The GOLMePsA study protocol: an investigator-initiated, double-blind, parallel-group, randomised, controlled trial of GOLimumab and methotrexate versus methotrexate in early diagnosed psoriatic arthritis using clinical and whole body MRI outcomes.
De Marco G., Helliwell P., McGonagle D., Emery P., Coates LC., Hensor EMA., Marzo-Ortega H.
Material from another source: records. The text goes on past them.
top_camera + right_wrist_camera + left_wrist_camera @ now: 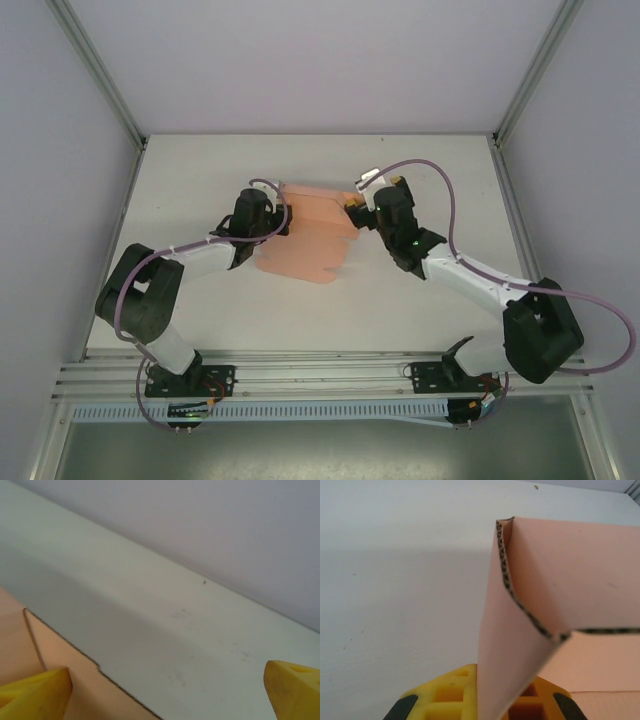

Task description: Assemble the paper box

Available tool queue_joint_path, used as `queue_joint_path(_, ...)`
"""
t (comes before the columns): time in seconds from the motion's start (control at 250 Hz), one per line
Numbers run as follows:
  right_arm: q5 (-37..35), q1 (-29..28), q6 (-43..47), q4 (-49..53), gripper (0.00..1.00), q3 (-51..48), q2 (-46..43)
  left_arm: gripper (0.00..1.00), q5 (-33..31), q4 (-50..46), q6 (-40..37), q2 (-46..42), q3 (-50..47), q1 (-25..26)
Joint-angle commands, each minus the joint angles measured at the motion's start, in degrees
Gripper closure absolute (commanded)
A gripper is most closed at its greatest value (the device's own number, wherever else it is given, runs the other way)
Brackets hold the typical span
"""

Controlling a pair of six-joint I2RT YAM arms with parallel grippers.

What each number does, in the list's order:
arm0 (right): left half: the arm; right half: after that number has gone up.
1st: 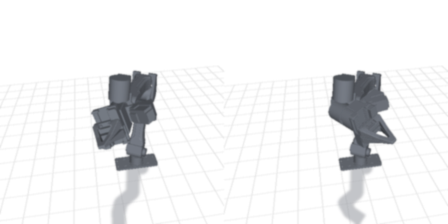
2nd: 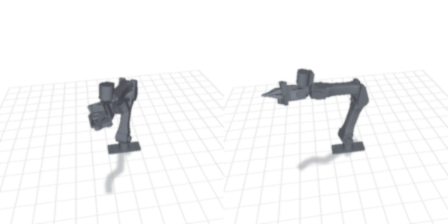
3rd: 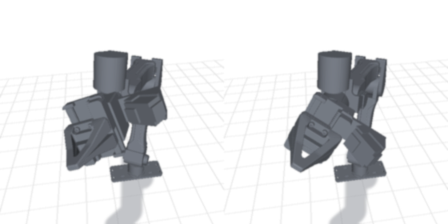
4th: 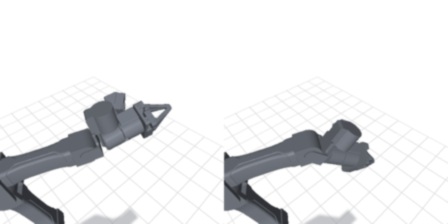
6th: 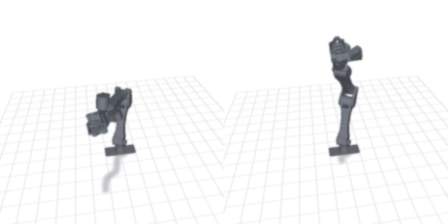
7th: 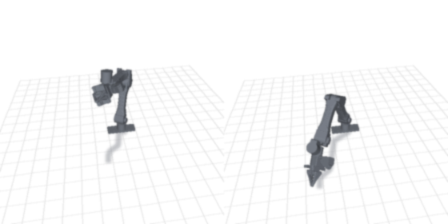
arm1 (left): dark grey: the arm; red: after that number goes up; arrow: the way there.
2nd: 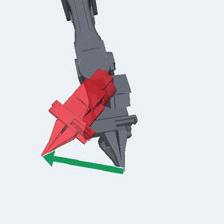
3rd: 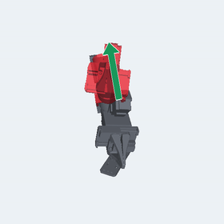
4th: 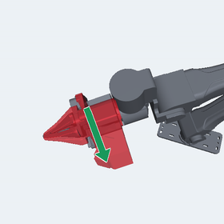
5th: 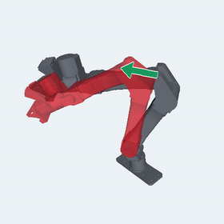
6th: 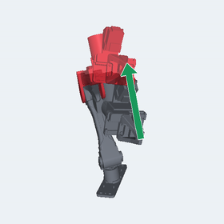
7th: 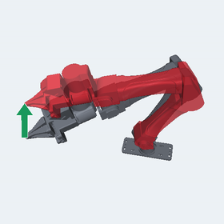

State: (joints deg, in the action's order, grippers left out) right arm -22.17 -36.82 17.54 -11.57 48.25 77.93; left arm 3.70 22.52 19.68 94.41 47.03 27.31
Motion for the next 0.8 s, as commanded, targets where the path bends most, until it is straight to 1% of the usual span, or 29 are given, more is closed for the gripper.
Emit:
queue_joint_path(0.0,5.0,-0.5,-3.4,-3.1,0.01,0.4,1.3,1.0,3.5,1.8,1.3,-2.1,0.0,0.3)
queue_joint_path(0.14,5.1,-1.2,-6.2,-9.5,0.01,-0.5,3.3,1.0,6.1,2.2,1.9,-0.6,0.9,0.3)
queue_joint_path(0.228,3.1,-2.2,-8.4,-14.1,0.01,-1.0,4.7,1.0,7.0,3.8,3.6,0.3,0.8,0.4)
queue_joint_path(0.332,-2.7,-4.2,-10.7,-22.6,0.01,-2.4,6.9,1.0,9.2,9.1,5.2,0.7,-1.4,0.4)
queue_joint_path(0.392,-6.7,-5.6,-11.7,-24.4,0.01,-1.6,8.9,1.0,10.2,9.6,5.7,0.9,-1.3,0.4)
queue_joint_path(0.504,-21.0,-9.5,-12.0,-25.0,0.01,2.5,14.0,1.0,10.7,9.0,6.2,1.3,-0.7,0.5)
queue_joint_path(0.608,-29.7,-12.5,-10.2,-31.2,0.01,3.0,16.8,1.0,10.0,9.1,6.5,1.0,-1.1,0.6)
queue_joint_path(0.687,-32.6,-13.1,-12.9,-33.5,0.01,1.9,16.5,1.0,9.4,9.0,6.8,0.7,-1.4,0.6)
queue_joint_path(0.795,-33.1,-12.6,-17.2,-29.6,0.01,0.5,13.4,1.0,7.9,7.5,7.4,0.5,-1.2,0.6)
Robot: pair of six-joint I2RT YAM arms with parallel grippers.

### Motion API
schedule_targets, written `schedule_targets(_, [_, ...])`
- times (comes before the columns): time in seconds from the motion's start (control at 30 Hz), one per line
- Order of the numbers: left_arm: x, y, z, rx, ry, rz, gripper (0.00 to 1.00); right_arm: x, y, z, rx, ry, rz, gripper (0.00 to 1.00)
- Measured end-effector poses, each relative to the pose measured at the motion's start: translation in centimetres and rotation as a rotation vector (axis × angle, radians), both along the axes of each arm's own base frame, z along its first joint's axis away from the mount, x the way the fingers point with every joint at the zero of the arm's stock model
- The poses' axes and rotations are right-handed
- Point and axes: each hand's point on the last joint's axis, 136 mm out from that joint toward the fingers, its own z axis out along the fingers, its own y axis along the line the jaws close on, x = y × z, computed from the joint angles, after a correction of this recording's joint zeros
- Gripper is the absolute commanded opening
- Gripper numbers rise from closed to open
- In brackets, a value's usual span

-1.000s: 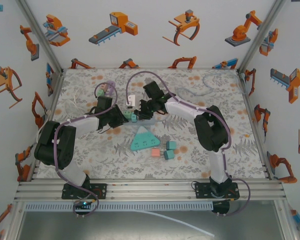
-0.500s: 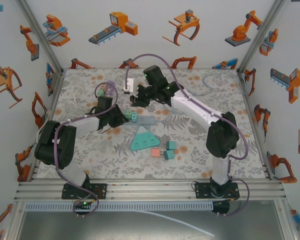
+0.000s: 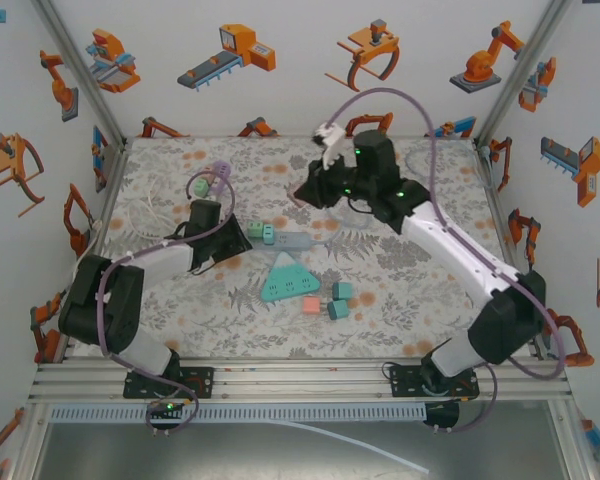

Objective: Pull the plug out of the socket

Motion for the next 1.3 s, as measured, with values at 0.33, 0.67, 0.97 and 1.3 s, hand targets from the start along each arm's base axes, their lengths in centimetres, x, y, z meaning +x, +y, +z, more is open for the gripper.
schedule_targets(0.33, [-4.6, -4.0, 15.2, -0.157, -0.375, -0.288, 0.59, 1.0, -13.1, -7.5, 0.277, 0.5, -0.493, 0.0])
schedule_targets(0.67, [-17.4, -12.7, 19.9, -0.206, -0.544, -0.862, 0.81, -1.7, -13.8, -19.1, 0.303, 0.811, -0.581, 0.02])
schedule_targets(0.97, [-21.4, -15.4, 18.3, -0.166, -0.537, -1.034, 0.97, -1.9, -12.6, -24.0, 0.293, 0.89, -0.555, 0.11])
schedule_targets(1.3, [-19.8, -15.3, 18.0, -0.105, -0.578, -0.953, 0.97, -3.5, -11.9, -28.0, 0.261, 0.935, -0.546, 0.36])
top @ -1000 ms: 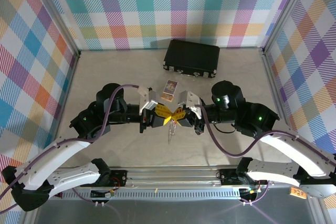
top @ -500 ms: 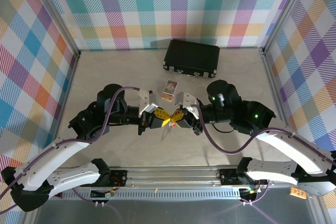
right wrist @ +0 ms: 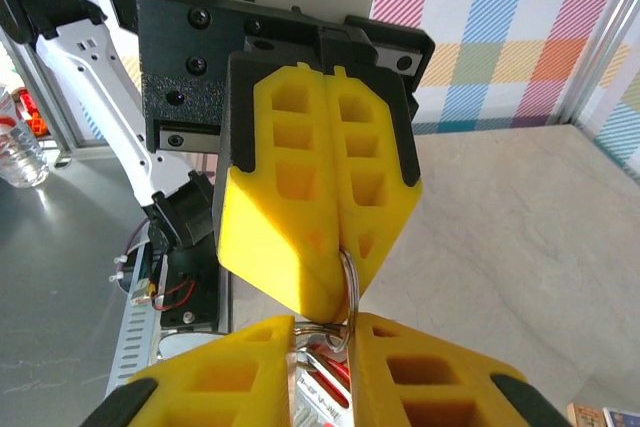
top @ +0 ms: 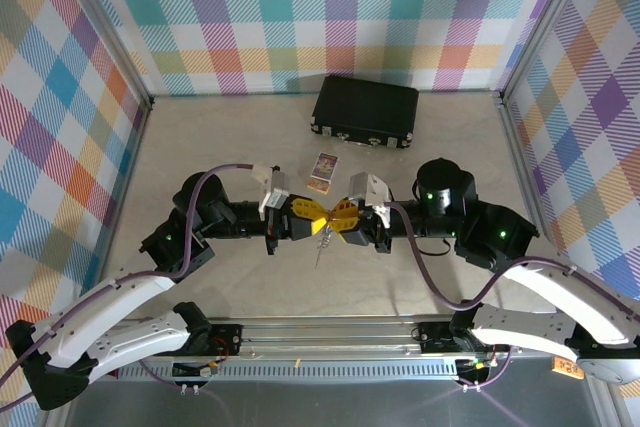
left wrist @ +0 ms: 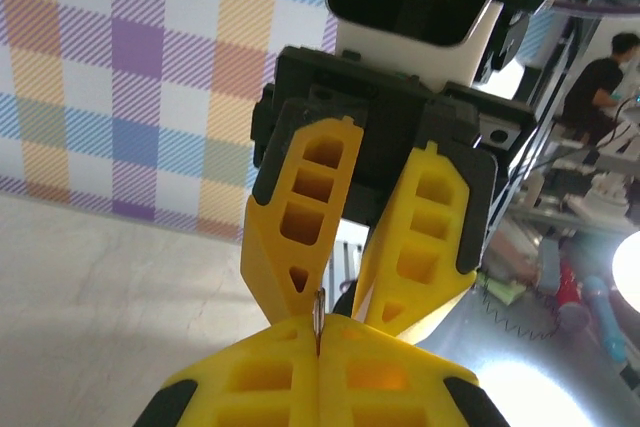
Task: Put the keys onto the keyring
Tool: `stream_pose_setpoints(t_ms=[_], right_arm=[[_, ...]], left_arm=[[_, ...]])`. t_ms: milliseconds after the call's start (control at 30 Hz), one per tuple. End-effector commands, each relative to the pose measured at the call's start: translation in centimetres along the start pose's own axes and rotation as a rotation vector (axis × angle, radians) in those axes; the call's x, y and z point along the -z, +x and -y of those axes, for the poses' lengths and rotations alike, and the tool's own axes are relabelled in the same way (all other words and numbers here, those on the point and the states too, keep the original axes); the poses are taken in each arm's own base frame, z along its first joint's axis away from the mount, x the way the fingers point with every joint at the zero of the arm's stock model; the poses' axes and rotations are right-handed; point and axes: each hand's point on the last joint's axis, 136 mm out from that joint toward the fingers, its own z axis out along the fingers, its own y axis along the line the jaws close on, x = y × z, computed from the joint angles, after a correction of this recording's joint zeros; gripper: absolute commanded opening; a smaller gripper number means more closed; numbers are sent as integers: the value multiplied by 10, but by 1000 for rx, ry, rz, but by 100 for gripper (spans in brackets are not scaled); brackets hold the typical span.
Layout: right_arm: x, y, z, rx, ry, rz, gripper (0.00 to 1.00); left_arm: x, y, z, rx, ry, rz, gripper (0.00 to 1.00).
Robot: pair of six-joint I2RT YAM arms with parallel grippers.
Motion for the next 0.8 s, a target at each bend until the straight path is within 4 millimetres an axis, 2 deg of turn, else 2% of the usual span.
stream_pose_setpoints(t_ms=[0,400,767], right_arm=[[3,-12,-9,14,-41,67,20],[9,-13,-6,29,-2,105,30],[15,-15,-2,30,36,106,49]], left_arm=[[1,-30,13,-43,64,141,0],[-2,-30,14,-32,86,152,0],[-2,-21,5,-37,35,107,0]])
BACKGROUND: Psoriatic arthritis (PsA) is a chronic inflammatory arthritis which impacts significantly on the quality of life and work capacity of affected individuals. Recent evidence has shown that early control of inflammation in PsA leads to improved long-term outcomes. It is postulated that prompt intervention after diagnosis using a remission-induction treatment strategy will lead to improved outcomes and optimal disease control of PsA. The aim of the present study was to compare the clinical efficacy of a treatment strategy in newly diagnosed, treatment naïve PsA subjects, using the combination of golimumab (GOL), methotrexate (MTX) and steroids versus standard care (MTX monotherapy plus steroids). METHODS/DESIGN: GOLMePsA is an investigator initiated, phase IIIb, single-centre, randomised, double-blind, placebo-controlled, two-armed, parallel-group, imaging-supplemented study. Eighty-eight PsA patients, diagnosed within 24 months prior to screening and treatment naïve, will be randomised at baseline to receive: (arm 1) the combination of intramuscular/intra-articular prednisolone, MTX and GOL or (arm 2) the combination of intramuscular/intra-articular prednisolone, MTX and placebo for 24 weeks (interventional period). Primary outcome measure is clinical improvement (at least 1 unit difference) in the Psoriatic ArthritiS Disease Activity Score (PASDAS) composite index. Reflecting a "step down" therapeutic approach, all participants successfully completing the interventional period will be followed up for a further 28 weeks. During this observational period, stable maintenance MTX monotherapy will continue for both arms, unless in case of intolerance or PsA relapse. In the latter case, additional treatment will be provided. Overall, the GOLMePsA study length is planned to be 52 weeks. DISCUSSION: The hypothesis underlining this study is that very early treatment with first-line GOL reduces disease activity in PsA, in comparison to conventional therapy. TRIAL REGISTRATION: EudraCT 2013-004122-28 . 24/09/2013.